Task brief
Please give the number of lines in the listing that include the word "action", with no other words.

Data section
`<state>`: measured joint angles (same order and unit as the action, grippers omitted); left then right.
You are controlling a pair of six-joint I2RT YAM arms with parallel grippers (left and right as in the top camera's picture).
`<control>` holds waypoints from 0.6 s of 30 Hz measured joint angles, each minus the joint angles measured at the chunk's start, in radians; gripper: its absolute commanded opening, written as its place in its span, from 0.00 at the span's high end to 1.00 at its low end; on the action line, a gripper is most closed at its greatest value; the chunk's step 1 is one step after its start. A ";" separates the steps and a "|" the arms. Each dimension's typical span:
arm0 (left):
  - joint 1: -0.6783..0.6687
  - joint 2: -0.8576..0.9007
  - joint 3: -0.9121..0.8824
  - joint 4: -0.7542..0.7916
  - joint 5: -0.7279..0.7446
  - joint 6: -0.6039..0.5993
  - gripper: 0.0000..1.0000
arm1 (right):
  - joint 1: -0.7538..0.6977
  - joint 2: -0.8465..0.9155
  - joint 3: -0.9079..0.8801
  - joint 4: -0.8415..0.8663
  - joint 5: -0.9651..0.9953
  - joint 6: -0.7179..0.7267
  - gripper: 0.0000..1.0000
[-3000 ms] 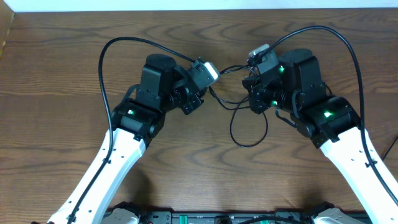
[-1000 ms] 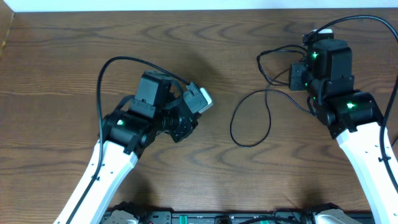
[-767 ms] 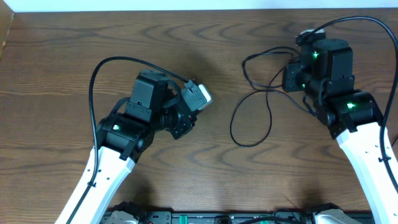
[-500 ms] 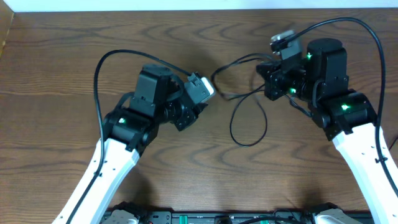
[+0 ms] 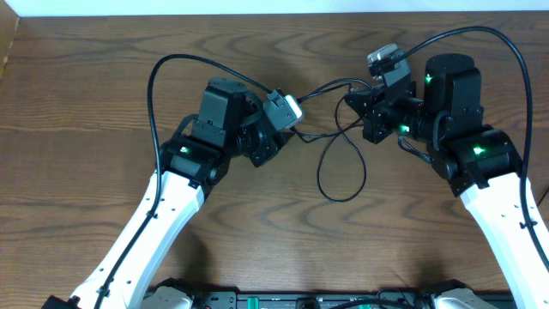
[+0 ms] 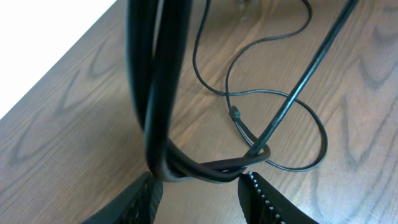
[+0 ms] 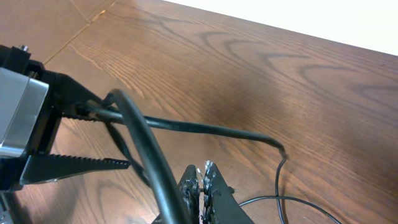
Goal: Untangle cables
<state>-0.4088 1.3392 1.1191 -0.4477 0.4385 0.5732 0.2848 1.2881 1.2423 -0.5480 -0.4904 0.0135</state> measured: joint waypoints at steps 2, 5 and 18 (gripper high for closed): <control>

The completed task
2